There are plenty of lessons to be learned from the latest Amazon outage, and we thought this would be the opportune moment to address the way Xeround was affected (or not-so affected) by the outage, and how we handle availability in the cloud of EC2 MySQL apps.
First things first: During the Amazon outage, Xeround costumers did not suffer any disruption to their live DB instances! The recent outage was due to an Elastic Block Storage (EBS) service malfunction. Since Xeround’s database is in-memory and we only use EBS for checkpoints and redo logs, the recent outage did not interrupt running instances despite the fact that we were on the same availability zone.
With our users’ database service uninterrupted, let’s discuss what we did experience:
- A handful of newly registered users encountered problems when trying to create a new DB instance on our EC2-US-East datacenter and were directed to our other datacenters on EC2-EU-West and on Rackspace. This happened because we could not connect using Amazon’s API to purchase additional machines, and the space on our pre-provisioned servers had been exhausted. (BTW – besides Xeround, it seems that the only ones that survived the Amazon outage were those that massively over-provisioned – such as Netflix. However, for many of our users, the entire point of moving to a cloud database is to save cost, meaning they wouldn’t need to over-provision to ensure availability.)
- The Instances’ backups were unavailable, as Amazon’s EBS was unavailable and we provision EBS units for our backups.
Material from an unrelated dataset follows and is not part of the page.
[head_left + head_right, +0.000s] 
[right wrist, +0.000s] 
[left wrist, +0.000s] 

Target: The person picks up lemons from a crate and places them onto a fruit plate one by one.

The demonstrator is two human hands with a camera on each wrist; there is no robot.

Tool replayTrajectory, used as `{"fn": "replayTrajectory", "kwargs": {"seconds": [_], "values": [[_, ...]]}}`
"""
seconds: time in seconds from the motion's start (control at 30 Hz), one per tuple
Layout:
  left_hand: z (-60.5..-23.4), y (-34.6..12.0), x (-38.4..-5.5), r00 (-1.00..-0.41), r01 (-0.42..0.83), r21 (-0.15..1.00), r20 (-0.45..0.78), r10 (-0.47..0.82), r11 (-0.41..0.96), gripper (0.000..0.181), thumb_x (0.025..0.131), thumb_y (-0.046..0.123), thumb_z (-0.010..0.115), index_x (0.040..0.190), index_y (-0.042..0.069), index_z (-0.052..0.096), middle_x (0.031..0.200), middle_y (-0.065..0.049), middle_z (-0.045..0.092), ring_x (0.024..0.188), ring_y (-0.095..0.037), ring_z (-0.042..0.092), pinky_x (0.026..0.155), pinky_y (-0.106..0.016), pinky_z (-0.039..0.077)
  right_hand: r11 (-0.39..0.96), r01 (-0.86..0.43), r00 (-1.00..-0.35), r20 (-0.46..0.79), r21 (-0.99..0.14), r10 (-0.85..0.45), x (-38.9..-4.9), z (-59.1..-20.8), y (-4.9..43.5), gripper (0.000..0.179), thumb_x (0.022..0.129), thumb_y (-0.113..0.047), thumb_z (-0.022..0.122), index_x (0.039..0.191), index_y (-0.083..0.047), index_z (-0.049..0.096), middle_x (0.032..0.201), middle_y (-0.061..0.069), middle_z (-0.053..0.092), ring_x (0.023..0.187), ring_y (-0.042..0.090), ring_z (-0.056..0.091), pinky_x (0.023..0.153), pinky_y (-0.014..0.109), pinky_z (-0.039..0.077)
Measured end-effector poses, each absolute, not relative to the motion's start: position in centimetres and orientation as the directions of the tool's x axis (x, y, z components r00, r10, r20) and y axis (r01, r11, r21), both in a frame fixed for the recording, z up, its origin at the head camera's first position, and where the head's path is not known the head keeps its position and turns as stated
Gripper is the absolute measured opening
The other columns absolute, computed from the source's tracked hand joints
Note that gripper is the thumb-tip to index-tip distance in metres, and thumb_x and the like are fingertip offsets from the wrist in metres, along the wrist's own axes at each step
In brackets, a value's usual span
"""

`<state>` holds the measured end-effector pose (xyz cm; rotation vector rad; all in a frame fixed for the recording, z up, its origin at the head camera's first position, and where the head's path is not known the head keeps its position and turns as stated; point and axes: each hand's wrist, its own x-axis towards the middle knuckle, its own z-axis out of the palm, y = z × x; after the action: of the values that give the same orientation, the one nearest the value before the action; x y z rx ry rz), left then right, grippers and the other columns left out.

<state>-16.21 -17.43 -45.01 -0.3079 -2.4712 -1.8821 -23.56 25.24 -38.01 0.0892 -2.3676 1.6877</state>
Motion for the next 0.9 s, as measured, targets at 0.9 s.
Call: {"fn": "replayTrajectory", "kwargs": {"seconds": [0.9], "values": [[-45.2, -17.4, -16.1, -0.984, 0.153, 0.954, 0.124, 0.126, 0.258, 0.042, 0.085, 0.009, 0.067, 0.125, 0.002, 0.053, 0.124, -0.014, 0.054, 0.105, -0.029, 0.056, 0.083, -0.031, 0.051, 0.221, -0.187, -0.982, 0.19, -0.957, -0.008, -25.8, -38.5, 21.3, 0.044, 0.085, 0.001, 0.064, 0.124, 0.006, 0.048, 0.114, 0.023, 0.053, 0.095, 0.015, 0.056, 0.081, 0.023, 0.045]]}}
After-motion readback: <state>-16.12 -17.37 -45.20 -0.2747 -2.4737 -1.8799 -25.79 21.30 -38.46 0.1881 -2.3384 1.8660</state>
Hopefully we won’t experience another large-scale cloud outage anytime soon, but we all have to face the facts: in the dynamic environment of the cloud – server crashes, hardware malfunctions and other manners of blips in the “availability” skies – these are all part of the territory. The trick is to expect it and to be able to address it in a way that is:
- Transparent – So that the application is unaware of it
- Immediate – So it won’t affect the availability of the service
- Painless – So you won’t lose sleep over availability issues or send your developer/DBA home with a headache every day trying to keep up with maintaining the service.
How does Xeround handle high availability?
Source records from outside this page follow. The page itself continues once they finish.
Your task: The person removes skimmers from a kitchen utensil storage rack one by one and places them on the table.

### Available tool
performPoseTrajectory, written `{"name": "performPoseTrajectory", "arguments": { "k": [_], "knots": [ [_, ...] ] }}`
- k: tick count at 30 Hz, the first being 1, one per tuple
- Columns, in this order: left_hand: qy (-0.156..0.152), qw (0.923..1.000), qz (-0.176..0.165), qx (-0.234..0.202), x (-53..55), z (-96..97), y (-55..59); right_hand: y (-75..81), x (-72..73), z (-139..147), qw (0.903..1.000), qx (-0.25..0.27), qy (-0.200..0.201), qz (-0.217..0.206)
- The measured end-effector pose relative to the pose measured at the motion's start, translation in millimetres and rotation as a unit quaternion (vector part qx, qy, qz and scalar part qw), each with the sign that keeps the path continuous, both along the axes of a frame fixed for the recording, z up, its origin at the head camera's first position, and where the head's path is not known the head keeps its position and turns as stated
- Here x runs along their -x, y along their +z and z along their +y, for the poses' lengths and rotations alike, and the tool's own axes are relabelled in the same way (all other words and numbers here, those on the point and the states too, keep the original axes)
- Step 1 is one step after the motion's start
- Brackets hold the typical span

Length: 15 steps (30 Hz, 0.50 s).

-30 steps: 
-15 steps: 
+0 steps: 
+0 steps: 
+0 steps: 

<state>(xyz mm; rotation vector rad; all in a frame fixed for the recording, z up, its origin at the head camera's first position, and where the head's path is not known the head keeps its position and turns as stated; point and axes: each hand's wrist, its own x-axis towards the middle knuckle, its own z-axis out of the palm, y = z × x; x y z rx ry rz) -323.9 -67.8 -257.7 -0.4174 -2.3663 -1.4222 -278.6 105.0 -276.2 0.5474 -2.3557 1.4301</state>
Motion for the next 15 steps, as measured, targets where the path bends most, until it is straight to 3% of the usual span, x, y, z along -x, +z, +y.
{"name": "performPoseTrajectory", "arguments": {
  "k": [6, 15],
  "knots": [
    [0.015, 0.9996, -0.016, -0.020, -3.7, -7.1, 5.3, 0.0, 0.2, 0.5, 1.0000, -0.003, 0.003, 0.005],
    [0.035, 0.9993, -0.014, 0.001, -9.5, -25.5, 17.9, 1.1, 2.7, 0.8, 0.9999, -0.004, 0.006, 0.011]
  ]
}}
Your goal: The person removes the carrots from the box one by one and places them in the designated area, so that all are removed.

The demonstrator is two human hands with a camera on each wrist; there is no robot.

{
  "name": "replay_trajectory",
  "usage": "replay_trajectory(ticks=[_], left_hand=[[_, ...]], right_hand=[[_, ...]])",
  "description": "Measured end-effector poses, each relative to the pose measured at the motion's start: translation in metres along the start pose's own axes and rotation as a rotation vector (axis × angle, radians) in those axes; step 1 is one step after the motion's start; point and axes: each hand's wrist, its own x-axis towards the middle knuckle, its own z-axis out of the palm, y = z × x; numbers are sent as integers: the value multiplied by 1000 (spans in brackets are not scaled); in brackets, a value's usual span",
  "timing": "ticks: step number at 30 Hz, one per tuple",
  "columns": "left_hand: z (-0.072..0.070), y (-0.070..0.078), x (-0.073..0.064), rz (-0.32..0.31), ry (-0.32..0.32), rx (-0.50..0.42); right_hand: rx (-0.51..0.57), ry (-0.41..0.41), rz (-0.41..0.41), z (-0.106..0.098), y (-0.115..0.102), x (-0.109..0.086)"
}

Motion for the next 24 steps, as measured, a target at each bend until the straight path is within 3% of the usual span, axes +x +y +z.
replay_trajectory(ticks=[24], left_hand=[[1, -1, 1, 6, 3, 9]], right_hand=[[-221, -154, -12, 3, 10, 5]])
Our native cloud service was designed with a deep understanding that maintaining high availability in the cloud is inherently different from maintaining high availability in your traditional on-premise datacenter. In the cloud, high availability isn’t just about hardware resiliency anymore. You can’t just plug in an extra power supply or network card, or swap hard drives, etc.
High availability in the cloud depends on:
- The availability of ‘more of the same’ resources
- The ability to dynamically provision them across any and all datacenters/configurations – be it within the same datacenter, across regions, across availability zones and even across cloud providers.
In the cloud, there isn’t much that can be done to lower the chances of a machine failing, but in case it does fail – or more accurately: WHEN it fails – you want to be able to seamlessly provision a new one on-the-go and maintain service.
You start the “resiliency-chain” by launching a new machine to replace the one that has failed on the same availability zone. If that fails, you’ll want to expand to another zone or region, and sometimes you’ll even want to have another cloud provider altogether to be on stand-by for failover purposes.
Another point worth mentioning is that high availability in the cloud is optimal for stateless applications, where the ability to spawn resources at will is very helpful and powerful. Thus, your architecture should be leaving the “statefull-ness” in one layer: the database. So, despite its “statefull” nature, the DB itself should be able to handle high availability.
What goes on in Xeround’s backend to enable high availability?
Xeround’s distributed architecture spreads the data across virtual partitions, with each single partition replicated across multiple servers. If a server fails, all the data is still available in the surviving replicas and the DB is operational. As the self-healing process kicks in, replacement servers are acquired on-the-fly and re-sync is executed from the remaining replicas.
Xeround’s backend is extremely flexible and supports various options for high availability. Our technology allows us to arbitrarily set the number of data replicas that we will manage as well as set the role each plays and the location each resides in.
Presently, our service is offered with two active-active replicas, both residing in the same data center (and availability zone) as means of protection against a server’s failure.
Down the road, we plan to have a multitude of high availability options, most of which we have already deployed on our on-premise realm:
- Geo-distribution for read-intensive applications (where write performance can endure latency) – we have successfully deployed setup on 3 remote DCs across the US, where writes are performed synchronously (thus the high latency) and reads are served from the local copies. In the cloud, this model is transposable to the availability zones of a single region with replicas managed at all zones offered within the region. Alternatively, the same can be applied to achieve high availability across regions.
- Active/Passive or Active/Active with automatic DRP – using this model, we manage 5 replicas of the database: 3 are in the primary datacenter and 2 at secondary datacenter. This allows us to withstand both failures of single machines at each site as well as a failure of an entire datacenter. Under normal conditions, writes are replicated synchronously in the primary site and a-synchronously to the backup site. In cloud terms, the different sites can be at different regions/datacenters or even cloud providers.
- Another, and perhaps simpler, approach we’re considering is having the automated backups we provide to our DB instances copied to other cloud providers, which would allow users to restore an instance on another cloud provider. Because Xeround is vendor-agnostic, we can run on any cloud provider, allowing you to seamlessly migrate between clouds with no need for code or architectural changes.
There are many options for deploying high availability DB architectures, and we believe the cloud provides many opportunities to deliver them. This allows the application layer to remain stateless and highly available on its own.
With Xeround’s self-healing mechanisms, failover is handled automatically, saving you the headache and configuration updates to ensure your DB is always on. I believe this is what the cloud is supposed to provide: freedom from tedious IT operations, which lets you focus on what really matters – the application itself (and your Spring break plans)!